Haason Reddick, Linebacker - Temple
2017 NFL Draft, Round 1, Pick 13 - Arizona Cardinals
The former All-AAC linebacker Haason Reddick was taken in the first round of the 2017 NFL Draft by Arizona. After strong performances in the Senior Bowl and the NFL Combine, Reddick made his way into the first round, after being a late day two or even a day three pick. It hasn’t really worked out, with Reddick not reaching the potential of a first round linebacker. In 2021, with Carolina, he started sixteen games for the first time in his career, though in a 17-game schedule this still wasn’t a full season.
BOOM!— Carolina Panthers (@Panthers) November 7, 2021
That's 8.5 sacks for Haason Reddick
: CBS pic.twitter.com/oO35Tw5eVv
Mike Hughes, Cornerback - UCF
2018 NFL Draft, Round 1, Pick 30 - Minnesota Vikings
UCF’s lockdown corner and exciting returner Mike Hughes was taken in the first round of the draft by Minnesota. His time there was brief, only starting seven games in three seasons, while suffering several injuries that stunted both his development and playing time. In 2021, Hughes played for Kansas City. It was the first season he played every regular season game, including five starts. He signed with the Detroit Lions in March of 2022 on a one-year deal.
Ed Oliver, Defensive Tackle - Houston
2019 NFL Draft, Round 1, Pick 8 - Buffalo Bills
The Buffalo Bills drafted the former five-star defensive lineman, Ed Oliver, to bolster a weak defensive line. He began starting games as a rookie, and in the two seasons since then, he’s been a consistent starter on the Bills’ defensive line. And, while Oliver hasn’t produced any Pro Bowl quality seasons to this point, he has been a good player.

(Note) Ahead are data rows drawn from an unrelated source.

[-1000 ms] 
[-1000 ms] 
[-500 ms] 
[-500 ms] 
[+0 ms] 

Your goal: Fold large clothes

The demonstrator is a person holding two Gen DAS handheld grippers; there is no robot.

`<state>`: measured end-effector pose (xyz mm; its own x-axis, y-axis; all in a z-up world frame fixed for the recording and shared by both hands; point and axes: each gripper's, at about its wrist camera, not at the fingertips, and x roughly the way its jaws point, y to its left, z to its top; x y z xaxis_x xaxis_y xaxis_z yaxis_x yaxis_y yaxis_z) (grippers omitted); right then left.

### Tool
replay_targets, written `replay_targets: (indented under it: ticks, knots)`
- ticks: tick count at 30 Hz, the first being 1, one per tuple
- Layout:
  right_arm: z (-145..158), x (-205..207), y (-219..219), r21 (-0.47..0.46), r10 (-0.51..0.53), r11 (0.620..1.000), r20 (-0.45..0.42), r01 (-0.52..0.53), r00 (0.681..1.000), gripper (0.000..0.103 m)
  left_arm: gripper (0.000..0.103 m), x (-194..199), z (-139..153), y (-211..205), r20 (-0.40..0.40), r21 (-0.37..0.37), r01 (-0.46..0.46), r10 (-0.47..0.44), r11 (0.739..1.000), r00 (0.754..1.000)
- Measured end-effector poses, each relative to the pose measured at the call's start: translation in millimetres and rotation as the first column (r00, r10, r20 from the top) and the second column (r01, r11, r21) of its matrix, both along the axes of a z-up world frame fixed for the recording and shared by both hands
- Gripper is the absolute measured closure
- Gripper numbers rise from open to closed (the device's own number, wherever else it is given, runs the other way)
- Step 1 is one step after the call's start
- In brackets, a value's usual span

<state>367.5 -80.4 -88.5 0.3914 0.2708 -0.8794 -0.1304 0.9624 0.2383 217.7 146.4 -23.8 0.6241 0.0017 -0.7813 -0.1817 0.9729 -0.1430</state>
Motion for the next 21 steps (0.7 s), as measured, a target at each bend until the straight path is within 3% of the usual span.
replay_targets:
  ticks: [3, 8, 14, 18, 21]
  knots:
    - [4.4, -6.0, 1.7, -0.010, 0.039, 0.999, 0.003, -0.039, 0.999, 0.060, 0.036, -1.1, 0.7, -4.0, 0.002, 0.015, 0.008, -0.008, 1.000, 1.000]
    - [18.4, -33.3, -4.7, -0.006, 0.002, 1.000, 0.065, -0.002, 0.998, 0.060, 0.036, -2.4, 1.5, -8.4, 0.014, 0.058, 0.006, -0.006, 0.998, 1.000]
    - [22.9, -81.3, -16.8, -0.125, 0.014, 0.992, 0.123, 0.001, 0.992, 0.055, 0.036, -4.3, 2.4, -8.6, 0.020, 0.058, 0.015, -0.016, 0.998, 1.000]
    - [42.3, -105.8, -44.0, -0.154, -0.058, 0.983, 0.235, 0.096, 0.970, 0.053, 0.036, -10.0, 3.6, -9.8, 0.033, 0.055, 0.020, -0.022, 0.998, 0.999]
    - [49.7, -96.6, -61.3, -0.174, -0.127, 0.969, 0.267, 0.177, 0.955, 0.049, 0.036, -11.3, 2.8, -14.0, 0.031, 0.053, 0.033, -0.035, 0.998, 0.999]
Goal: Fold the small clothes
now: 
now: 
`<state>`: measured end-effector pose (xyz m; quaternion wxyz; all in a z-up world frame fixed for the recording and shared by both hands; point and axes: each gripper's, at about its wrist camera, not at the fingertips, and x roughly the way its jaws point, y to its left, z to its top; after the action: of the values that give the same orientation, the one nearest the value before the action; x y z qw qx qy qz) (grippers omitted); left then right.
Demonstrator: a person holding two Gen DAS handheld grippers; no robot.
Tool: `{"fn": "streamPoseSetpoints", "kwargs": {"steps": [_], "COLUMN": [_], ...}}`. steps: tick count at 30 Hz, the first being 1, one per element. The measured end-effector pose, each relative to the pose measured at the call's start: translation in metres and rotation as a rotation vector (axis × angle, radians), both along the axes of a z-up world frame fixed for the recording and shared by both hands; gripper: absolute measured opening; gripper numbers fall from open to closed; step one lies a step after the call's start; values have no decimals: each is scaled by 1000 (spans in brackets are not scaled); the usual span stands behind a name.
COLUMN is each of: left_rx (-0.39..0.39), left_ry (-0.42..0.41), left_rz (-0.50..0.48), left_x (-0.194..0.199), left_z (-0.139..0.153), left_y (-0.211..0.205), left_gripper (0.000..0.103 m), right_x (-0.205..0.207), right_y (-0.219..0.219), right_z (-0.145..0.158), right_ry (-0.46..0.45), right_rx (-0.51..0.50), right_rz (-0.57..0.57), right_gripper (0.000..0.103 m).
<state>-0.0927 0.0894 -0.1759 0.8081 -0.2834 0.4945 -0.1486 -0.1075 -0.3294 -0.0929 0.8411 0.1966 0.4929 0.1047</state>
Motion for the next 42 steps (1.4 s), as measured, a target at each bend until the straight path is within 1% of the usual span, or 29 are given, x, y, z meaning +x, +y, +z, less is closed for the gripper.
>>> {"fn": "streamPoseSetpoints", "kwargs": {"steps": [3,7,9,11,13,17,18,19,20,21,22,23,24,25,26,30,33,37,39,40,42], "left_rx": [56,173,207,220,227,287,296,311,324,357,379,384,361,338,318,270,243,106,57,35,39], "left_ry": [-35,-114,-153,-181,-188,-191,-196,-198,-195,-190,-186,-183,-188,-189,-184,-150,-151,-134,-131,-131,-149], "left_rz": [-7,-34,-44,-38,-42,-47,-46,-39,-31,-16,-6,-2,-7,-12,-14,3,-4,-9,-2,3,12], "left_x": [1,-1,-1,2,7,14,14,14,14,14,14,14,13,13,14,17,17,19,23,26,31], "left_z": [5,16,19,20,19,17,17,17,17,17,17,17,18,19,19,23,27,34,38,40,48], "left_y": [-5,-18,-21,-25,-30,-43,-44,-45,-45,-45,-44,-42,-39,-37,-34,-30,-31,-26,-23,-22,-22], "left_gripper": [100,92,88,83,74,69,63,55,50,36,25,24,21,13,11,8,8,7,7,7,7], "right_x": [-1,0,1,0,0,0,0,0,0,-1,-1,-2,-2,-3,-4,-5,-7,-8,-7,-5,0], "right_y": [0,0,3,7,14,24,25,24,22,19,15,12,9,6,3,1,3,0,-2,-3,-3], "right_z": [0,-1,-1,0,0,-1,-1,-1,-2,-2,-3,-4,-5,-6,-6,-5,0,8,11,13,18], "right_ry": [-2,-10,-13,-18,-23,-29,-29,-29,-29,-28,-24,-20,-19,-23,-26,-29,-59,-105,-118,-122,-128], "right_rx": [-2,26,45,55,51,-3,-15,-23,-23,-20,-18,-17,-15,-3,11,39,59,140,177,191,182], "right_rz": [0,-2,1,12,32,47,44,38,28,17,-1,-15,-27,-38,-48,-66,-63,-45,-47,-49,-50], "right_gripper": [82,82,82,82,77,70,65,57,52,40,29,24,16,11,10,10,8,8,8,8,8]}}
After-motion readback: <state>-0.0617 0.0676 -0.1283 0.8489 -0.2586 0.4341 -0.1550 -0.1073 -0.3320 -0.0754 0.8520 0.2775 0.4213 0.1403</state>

We’ve exercised the fifth-year option on DT Ed Oliver.#GoBills | #BillsMafia pic.twitter.com/TmoNst3TYu— Buffalo Bills (@BuffaloBills) April 26, 2022
Zaven Collins, Linebacker - Tulsa
2021 NFL Draft, Round 1, Pick 16 - Arizona Cardinals
Tulsa’s Zaven Collins broke onto the scene after a massive 2020 season on the defensive side of the ball. The Cardinals drafted him in an attempt to build a young and athletic core of linebackers, alongside Isaiah Simmons. As a rookie, Collins struggled. Starting six games, Collins would eventually be pushed towards a third-string role among the inside linebackers, despite playing in 17 games. His career is still young, and he has plenty of time to become an every down player.
Payton Turner, Defensive End - Houston
2021 NFL Draft, Round 1, Pick 28 - New Orleans Saints
Payton Turner was often overlooked during his college career, but he played with excellent athleticism and had a productive 2020 season, which helped land him in the first round. However, Turner struggled during his rookie season, before it was cut short by a shoulder injury that landed him on Injured Reserve.